Human herpesviruses (HHVs) are distributed worldwide, and more than 90% of adults are infected by one or multiple HHVs (van Diemen and Lebbink, 2016). Once the host is attacked by these viruses and incapable of eliminating the pathogen, HHVs can establish lifelong latent infections and cause symptoms, even resulting in serious diseases such as shingles and tumors (van Diemen and Lebbink, 2016; Olsson et al., 2017). The HHV family contains three contagious sub-families: the alpha herpesvirus family [herpes simplex virus 1(HSV-1), HSV-2, and varicella-zoster virus (VZV)], beta herpesvirus family [human cytomegalovirus (HCMV), HHV6, and HHV7], and gamma herpesvirus family [Epstein-Barr virus (EBV) and Kaposi’s sarcoma–associated herpesvirus (KSHV)] (Dreyfus, 2013). A seroepidemiology of HHVs was conducted using 3, 444 follow-up samples, and the results revealed that the yearly incidence of HHVs remains high (Olsson et al., 2017). Among the HHV family members, EBV and KSHV have been confirmed to be tumor viruses.

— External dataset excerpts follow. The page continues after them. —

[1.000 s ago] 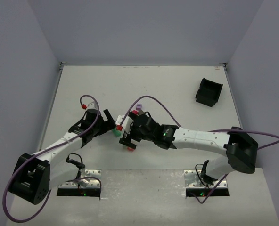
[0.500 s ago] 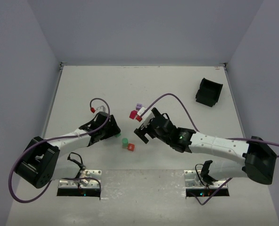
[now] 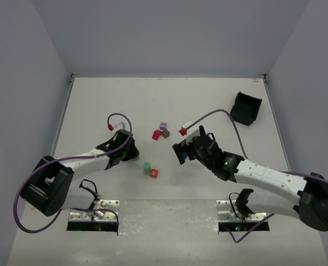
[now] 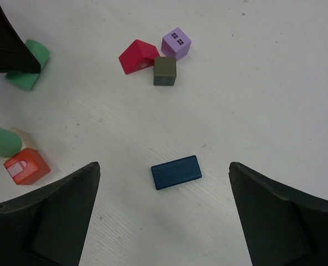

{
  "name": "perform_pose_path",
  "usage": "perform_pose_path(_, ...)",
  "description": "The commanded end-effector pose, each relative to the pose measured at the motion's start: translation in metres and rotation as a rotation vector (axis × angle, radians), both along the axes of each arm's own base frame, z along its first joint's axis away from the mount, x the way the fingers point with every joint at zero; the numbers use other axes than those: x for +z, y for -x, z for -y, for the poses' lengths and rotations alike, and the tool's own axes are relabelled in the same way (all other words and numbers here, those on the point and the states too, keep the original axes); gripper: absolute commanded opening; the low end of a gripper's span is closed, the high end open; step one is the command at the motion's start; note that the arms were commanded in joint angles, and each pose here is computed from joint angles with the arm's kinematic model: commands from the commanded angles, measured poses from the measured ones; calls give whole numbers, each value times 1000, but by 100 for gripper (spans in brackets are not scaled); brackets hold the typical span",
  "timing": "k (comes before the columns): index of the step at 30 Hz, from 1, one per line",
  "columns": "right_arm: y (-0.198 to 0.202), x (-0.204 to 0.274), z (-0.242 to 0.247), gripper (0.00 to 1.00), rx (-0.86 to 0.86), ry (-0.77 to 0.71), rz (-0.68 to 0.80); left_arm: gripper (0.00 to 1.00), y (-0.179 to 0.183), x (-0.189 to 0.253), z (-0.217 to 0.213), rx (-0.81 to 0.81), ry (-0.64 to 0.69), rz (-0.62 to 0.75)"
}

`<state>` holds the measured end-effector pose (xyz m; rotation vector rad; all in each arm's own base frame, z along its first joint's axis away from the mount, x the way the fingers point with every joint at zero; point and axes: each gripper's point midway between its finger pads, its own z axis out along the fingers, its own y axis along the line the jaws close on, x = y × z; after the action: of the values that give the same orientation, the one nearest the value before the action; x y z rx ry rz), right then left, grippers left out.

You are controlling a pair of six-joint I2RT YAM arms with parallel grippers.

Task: Build the wood block tower

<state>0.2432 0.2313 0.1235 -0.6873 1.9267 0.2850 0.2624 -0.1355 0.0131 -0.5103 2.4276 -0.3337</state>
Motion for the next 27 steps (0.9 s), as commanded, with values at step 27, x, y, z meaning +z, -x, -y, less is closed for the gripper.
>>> perform_pose_path(27, 36, 81, -36, 99, 307, -543, -60, 0, 40, 192, 134, -1399, 60, 798)
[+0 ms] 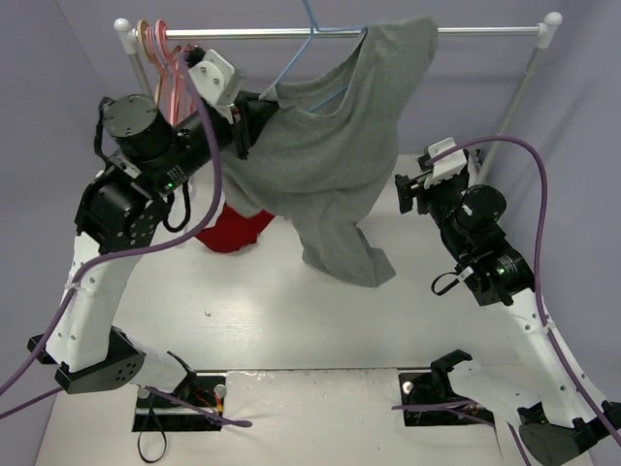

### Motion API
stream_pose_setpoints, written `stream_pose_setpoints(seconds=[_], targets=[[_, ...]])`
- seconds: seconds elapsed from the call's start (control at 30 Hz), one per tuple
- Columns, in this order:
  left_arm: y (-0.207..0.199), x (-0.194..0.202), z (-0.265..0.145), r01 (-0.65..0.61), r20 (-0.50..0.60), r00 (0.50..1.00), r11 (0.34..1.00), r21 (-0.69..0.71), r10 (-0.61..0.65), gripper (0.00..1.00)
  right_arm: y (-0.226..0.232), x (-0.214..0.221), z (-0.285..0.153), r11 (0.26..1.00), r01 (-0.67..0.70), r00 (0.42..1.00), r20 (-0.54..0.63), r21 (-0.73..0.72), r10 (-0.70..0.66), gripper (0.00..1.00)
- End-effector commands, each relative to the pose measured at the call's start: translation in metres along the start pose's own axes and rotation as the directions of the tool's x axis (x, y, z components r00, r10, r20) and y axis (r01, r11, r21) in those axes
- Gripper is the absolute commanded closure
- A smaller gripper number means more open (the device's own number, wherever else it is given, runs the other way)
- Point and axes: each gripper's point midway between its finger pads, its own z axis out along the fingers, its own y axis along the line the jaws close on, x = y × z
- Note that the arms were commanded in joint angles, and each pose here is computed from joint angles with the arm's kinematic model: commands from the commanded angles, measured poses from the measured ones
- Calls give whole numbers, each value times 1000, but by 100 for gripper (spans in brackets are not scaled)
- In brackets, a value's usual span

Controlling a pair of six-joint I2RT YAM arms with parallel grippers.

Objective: Place the t-shirt on the hanger
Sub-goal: Place the T-shirt on the hanger, then place the hanger at the clothesline.

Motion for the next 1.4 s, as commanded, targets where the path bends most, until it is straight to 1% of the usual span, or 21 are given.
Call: stream_pose_setpoints(seconds=[0.0,0.03,0.13,0.2,0.23,0.3,0.37,0.43,0.47,0.5,0.57,0.7,0.77,0.8,0.83,0.93,0.97,1.13,1.17,1.27,1.37], targets=[[7,56,22,111,-148,981,989,-103,-125,100,-14,-19,-5,996,-52,995,91,72,45,30],[6,71,25,162,-185,965,978,-134,-185,100,-16,-18,-7,995,-54,995,91,80,47,30],[12,69,28,203,-174,955,958,-202,-239,100,-13,-13,-8,995,-65,995,79,72,60,30],[25,66,28,183,-163,959,945,-271,-232,100,-10,-8,-7,995,-77,995,69,67,72,30],[21,80,35,181,-210,948,949,-259,-238,100,-10,-6,-6,995,-80,995,62,65,76,30],[11,80,40,210,-208,944,953,-217,-256,100,-7,-2,-6,995,-84,996,46,55,82,30],[15,87,45,220,-208,938,941,-257,-276,100,-6,2,-6,995,-83,996,31,53,82,30],[12,93,52,233,-213,932,936,-264,-292,100,-5,4,-6,995,-80,997,22,51,79,30],[12,93,54,233,-201,935,934,-272,-292,100,-5,6,-7,996,-79,997,15,52,78,30],[20,94,58,225,-175,941,921,-318,-290,100,-6,6,-8,995,-79,997,15,54,78,30],[22,95,64,227,-158,944,915,-332,-291,100,-5,9,-7,995,-80,997,9,53,79,30],[22,72,80,228,-63,963,914,-337,-263,100,-4,12,-9,996,-74,997,3,50,74,30],[23,65,85,226,-36,967,910,-347,-254,100,-5,14,-10,996,-64,998,-3,54,64,30],[23,73,95,220,-50,966,910,-352,-253,100,-4,15,-10,997,-62,998,-5,53,63,30],[25,61,96,228,-19,968,908,-352,-251,100,-4,15,-11,997,-59,998,-6,53,59,30],[29,67,114,229,0,969,899,-374,-246,100,-6,17,-13,997,-54,998,-10,62,55,30],[28,77,123,222,-11,970,897,-383,-245,100,-6,17,-13,997,-54,998,-10,60,55,30],[32,83,147,214,26,975,885,-413,-223,100,-2,16,-17,997,-68,998,-4,38,68,30],[30,94,155,208,13,975,884,-419,-224,100,-1,17,-18,997,-71,997,-6,36,71,30],[34,106,169,192,22,979,875,-444,-204,100,2,20,-21,996,-80,997,-11,24,81,30],[34,121,179,179,9,981,873,-453,-196,100,2,23,-23,996,-81,997,-16,24,82,30]])
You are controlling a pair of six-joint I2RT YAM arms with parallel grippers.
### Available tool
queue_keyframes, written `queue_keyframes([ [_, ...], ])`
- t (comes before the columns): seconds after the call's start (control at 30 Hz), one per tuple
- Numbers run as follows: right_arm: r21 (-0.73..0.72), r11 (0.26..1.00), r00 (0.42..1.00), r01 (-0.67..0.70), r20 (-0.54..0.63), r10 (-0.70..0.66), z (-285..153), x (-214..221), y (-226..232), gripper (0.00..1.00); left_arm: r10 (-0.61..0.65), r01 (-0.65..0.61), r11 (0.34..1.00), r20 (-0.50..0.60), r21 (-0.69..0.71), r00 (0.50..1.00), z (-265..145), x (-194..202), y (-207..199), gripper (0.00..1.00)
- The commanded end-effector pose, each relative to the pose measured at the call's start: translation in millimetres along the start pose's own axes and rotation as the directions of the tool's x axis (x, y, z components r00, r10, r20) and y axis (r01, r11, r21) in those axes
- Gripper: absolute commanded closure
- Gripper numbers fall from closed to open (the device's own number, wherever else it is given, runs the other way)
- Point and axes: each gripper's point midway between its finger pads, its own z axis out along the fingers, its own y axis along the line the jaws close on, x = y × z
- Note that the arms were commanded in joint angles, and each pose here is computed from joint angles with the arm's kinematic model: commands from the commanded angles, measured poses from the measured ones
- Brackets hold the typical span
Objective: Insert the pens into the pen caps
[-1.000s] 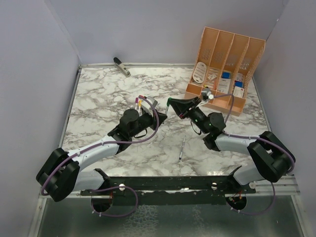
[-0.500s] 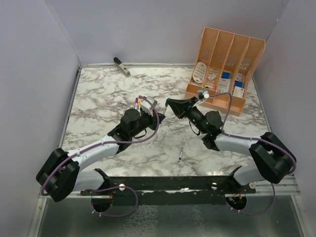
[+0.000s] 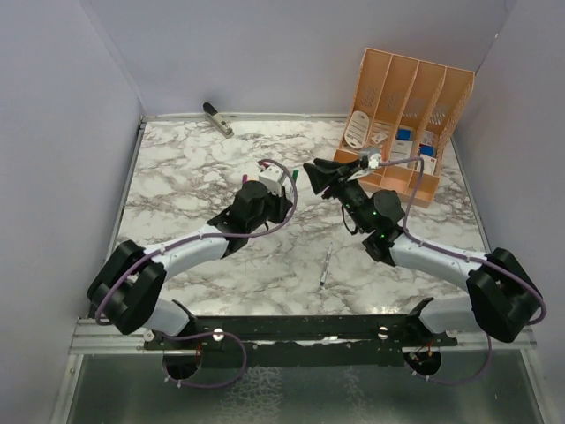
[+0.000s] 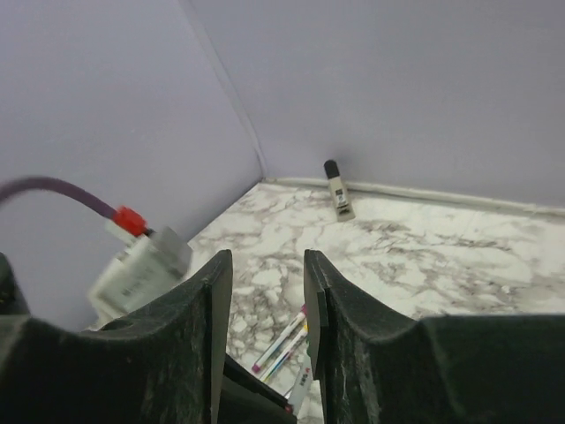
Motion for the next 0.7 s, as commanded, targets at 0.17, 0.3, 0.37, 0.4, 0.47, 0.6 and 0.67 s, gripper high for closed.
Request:
queue_keyframes([
  [0.17,0.326,0.94,0.993,0.099,0.033,-0.116,-30,-42,-52,0.62,-0.061,-0.012,0.973,-0.309,-0.229,0.949,28,56,53,1.0],
  [0.3,0.378,0.917,0.991,0.128,-0.026,-0.128,-42,-33,-63,0.62,-0.097,0.002,0.963,-0.34,-0.268,0.935,38,66,67,1.0],
  [0.37,0.396,0.907,0.989,0.145,-0.07,-0.127,-47,-23,-69,0.62,-0.104,-0.007,0.96,-0.377,-0.281,0.92,44,76,73,1.0],
  [0.4,0.404,0.903,0.988,0.15,-0.084,-0.127,-49,-20,-71,0.62,-0.104,-0.011,0.959,-0.389,-0.283,0.915,48,79,75,1.0],
  [0.47,0.412,0.898,0.987,0.156,-0.102,-0.124,-54,-14,-74,0.62,-0.099,-0.019,0.96,-0.402,-0.28,0.91,53,81,77,1.0],
  [0.6,0.415,0.897,0.987,0.151,-0.114,-0.114,-59,-9,-75,0.62,-0.097,-0.038,0.952,-0.419,-0.303,0.903,62,83,86,1.0],
  [0.67,0.416,0.897,0.987,0.149,-0.118,-0.109,-60,-7,-76,0.62,-0.097,-0.046,0.948,-0.424,-0.316,0.9,64,85,90,1.0],
])
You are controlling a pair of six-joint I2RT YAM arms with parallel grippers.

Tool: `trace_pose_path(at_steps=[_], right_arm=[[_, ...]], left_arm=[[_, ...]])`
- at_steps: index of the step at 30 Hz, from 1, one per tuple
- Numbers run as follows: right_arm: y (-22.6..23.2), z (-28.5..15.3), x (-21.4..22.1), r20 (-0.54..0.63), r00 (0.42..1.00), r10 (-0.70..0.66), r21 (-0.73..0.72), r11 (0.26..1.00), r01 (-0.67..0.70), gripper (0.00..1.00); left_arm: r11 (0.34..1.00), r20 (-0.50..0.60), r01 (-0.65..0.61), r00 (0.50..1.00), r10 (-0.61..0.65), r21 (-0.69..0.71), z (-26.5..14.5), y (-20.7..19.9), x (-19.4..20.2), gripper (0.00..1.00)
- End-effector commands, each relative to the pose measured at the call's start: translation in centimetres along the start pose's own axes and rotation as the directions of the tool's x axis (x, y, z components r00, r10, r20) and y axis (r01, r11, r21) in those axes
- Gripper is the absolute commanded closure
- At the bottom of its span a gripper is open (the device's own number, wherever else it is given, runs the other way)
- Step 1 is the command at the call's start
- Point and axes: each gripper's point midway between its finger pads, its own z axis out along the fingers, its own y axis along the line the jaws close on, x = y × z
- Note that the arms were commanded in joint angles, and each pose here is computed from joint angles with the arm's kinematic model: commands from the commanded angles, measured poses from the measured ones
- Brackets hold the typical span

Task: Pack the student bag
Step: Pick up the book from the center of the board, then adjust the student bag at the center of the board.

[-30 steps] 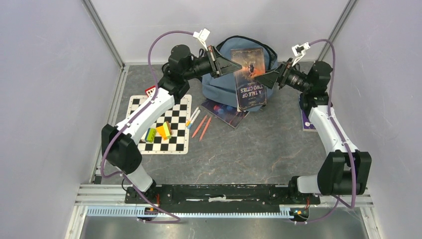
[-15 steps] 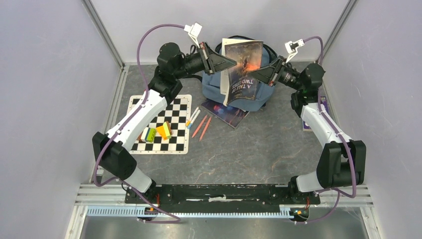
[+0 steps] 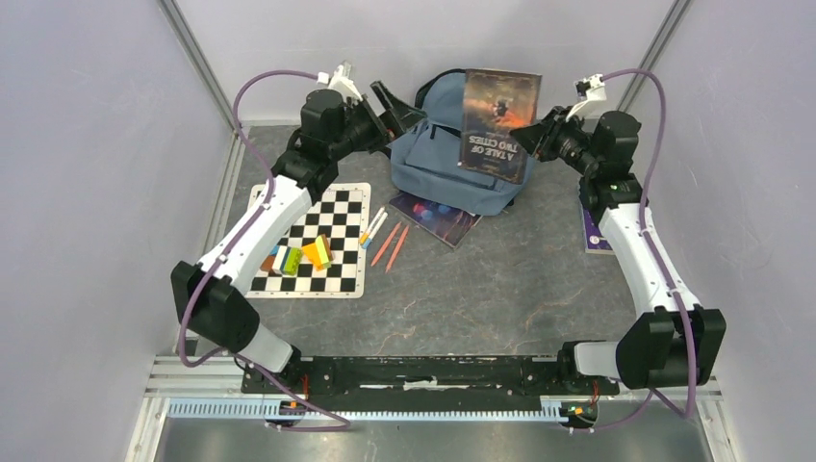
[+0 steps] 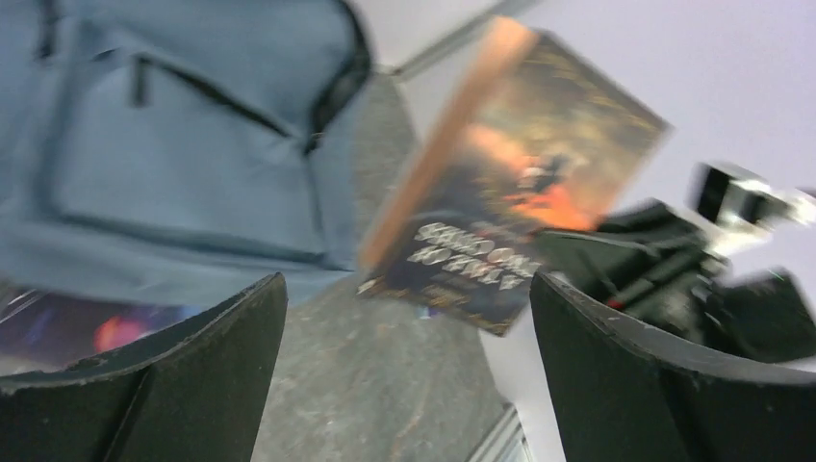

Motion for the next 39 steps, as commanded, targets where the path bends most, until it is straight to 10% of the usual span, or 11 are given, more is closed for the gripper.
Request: trace_pose_path(at_steps=[1,21,28,39], right_arm=[[-4.9,-3.4,-7.1,0.078,0.964,-0.255,0.416,0.887,0.201,1.00],[-9.4,-7.8,-8.3,-0.047,0.913,-0.405,0.682,0.655,0.326,1.00],[-9.6,-8.5,-8.7,-0.057,0.903,-0.426,0.705,0.624,0.339,1.00],[-8.5,-8.6,-10.2,0.021,0.890,-0.455,0.703,0.640,0.310,1.00]], left_arm=[[0.926,-0.028,0.160,0.983,-0.181,-0.342,1.4,10.0,2.9,0.00],[0.711,-0.128,0.448,0.792,-0.597,-0.543,12.2,20.2,15.3,0.01],[0.814,-0.235,0.297,0.858,-0.457,-0.499,13.5,18.5,13.6,0.58],[0.997,-0.531,-0.029,0.847,-0.016,-0.075,5.5,10.8,8.9,0.98]])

Extracellular vesicles (EVs) have recently been revealed as itinerant cargo that engage in intercellular communication and immunity regulation (Szatanek et al., 2017). There are different types of EVs, including exosomes, apoptotic bodies, microvesicles, and retrovirus-like particles (Akers et al., 2013). Because exosomes are the most widely studied type of EVs, the characterization of exosomes will be presented in more detail in this review.

Since the first evidence of EVs was presented, there have been many studies on the origin and biogenesis of EVs, in which the endosomal network is quite essential. Vesicles that are destined to form exosomes are fused with early endosomes and then shed into late endosomes [also termed multivesicular bodies (MVBs)]. During this process, endosomes sort their contents into vesicles, and late endosomes then fuse with the plasma membrane, followed by their excretion out of the cell to become exosomes (Akers et al., 2013). A Golgi component in exosomes has been confirmed (Sotelo and Porter, 1959; Lee Y et al., 2012). Although the precise mechanisms regarding the origins of exosomes remain unclear, it has been claimed that lipid rafts (which form divided microdomains), transmembrane proteins, protein complexes such as endosomal sorting complexes required for transport (ESCRT), and Rab proteins (which modulate vesicular traffic) are responsible for exosome biogenesis (Duijvesz et al., 2011; Hurley, 2015). However, conclusive reports to confirm the exact process for shaping exosomes are lacking.

Exosomes are nanoscale EVs and play critical roles in cell-to-cell communication. Exosomes contain DNA, RNA, proteins, and other bioactive molecules, allowing the exchange of genetic information and regulation of related physiological and pathological activities. Numerous studies have shown that exosomes released from tumor cells may affect tumor formation, growth, angiogenesis, metastasis, and drug resistance. Furthermore, exosomes assist tumor cells in avoiding immune surveillance and prevent the tumor niche generation (Zhang et al., 2015b; Tkach and Théry, 2016). In addition, aside from their role in tumor progression and metastasis, exosomes can protect against bacterial and viral infection, adjust tumor immunity, and mediate the immune suppression of host cells (Wang et al., 2017). Exosomes have become a popular research topic, resulting in intensive basic or clinical studies on their roles in tumor development and use as targets for drugs.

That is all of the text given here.